Copy the listing exactly, leaving out every picture.
------------------------------------
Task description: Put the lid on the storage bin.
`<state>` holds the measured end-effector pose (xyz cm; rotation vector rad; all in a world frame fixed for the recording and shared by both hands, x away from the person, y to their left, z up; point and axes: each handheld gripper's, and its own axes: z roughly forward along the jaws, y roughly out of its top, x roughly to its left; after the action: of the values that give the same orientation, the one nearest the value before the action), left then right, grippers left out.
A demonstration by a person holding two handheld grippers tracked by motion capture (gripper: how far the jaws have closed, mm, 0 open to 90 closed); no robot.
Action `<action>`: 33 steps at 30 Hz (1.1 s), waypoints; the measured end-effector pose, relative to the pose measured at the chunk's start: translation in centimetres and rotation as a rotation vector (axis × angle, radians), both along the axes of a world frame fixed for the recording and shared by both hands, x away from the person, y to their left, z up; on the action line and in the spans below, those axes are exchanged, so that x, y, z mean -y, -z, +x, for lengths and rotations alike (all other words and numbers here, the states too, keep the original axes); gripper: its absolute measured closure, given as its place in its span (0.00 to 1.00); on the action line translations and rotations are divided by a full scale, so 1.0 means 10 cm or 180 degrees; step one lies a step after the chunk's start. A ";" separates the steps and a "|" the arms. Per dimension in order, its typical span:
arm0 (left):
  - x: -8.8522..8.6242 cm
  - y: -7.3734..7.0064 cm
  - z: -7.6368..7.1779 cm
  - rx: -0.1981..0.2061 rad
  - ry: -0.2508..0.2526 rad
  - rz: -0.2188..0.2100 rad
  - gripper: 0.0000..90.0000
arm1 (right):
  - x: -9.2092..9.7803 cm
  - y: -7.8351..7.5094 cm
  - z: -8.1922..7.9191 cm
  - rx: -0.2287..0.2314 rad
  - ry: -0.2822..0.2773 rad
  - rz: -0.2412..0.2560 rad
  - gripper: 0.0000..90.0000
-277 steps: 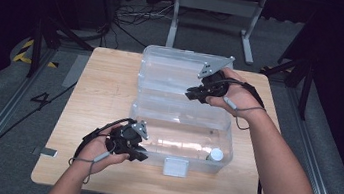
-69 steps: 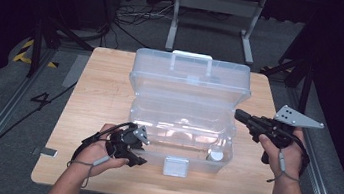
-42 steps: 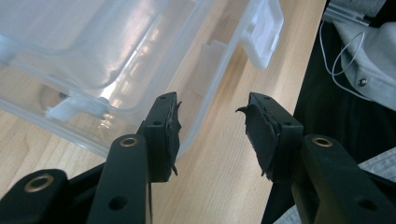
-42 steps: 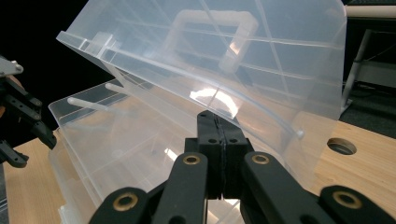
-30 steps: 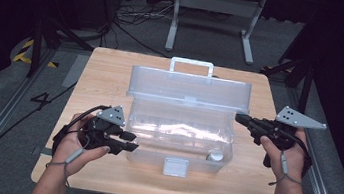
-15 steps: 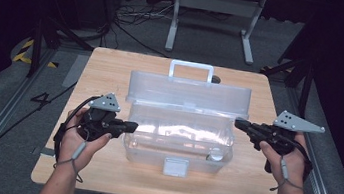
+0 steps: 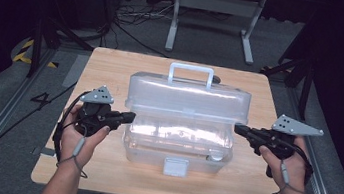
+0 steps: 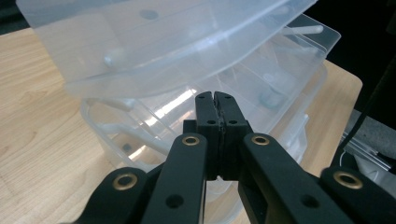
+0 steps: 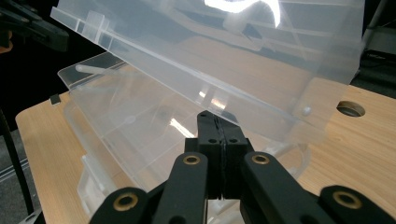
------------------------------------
EXERCISE RESULT>
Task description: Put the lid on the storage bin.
`<state>` holds the measured end-effector pose (xyz cm; rotation vector rad; all in a world frame fixed for the recording and shared by both hands, x away from the person, y to their left, z up; point and axes: each handheld gripper's, and its own axes: z roughly forward along the jaws, y roughly out of its top, x roughly to its left; after the action: of the values that give the same orientation, the one nearest the value before the action), left then right, grippers left out.
A demonstration by a person holding two handheld grippers tracked by motion capture (gripper: how far the jaws have closed, mm, 0 open to 90 closed); no robot.
Action `<action>`: 33 steps at 30 Hz (1.1 s), waypoints; the measured end-effector pose, relative to the pose measured at the chunk's start: translation in centimetres and rotation as a rotation vector (axis × angle, radians), both along the axes of a world frame fixed for the recording and shared by both hands, x away from the person, y to their left, z up; on the action line and in the spans below, those axes are exchanged, so that x, y, z mean -y, -z, +x, for lengths and rotations alike (all other words and numbers here, the states too, keep the original axes); gripper: its absolute measured closure, given as its place in its span (0.00 to 1.00); on the action line translations and rotations are divided by a full scale, so 1.0 means 10 cm or 180 degrees; step one lies a step after the chunk's start. A ";" separates the steps and a "|" the arms. Per dimension in order, its typical span:
arm0 (left):
  - x: -8.8522..8.6242 cm
  - y: -7.3734..7.0064 cm
  - z: -7.6368..7.1779 cm
  - rx: -0.1981..0.2061 rad
  - ry: -0.2508..0.2526 rad
  - rz: -0.2188..0.2100 rad
  - gripper: 0.0000..90.0000
arm1 (right):
  - x: -9.2092..9.7803 cm
  - y: -7.8351..7.5094 cm
  - z: -8.1922..7.9191 cm
  - rx: -0.2287..0.2314 rad
  - ry: -0.2822..0.2773 rad
  - rz: -0.2412..0.2560 rad
  - gripper: 0.0000..90.0000
-277 steps: 
-69 steps: 
-42 steps: 
-42 steps: 
-30 steps: 
-15 steps: 
+0 steps: 
+0 steps: 
+0 steps: 

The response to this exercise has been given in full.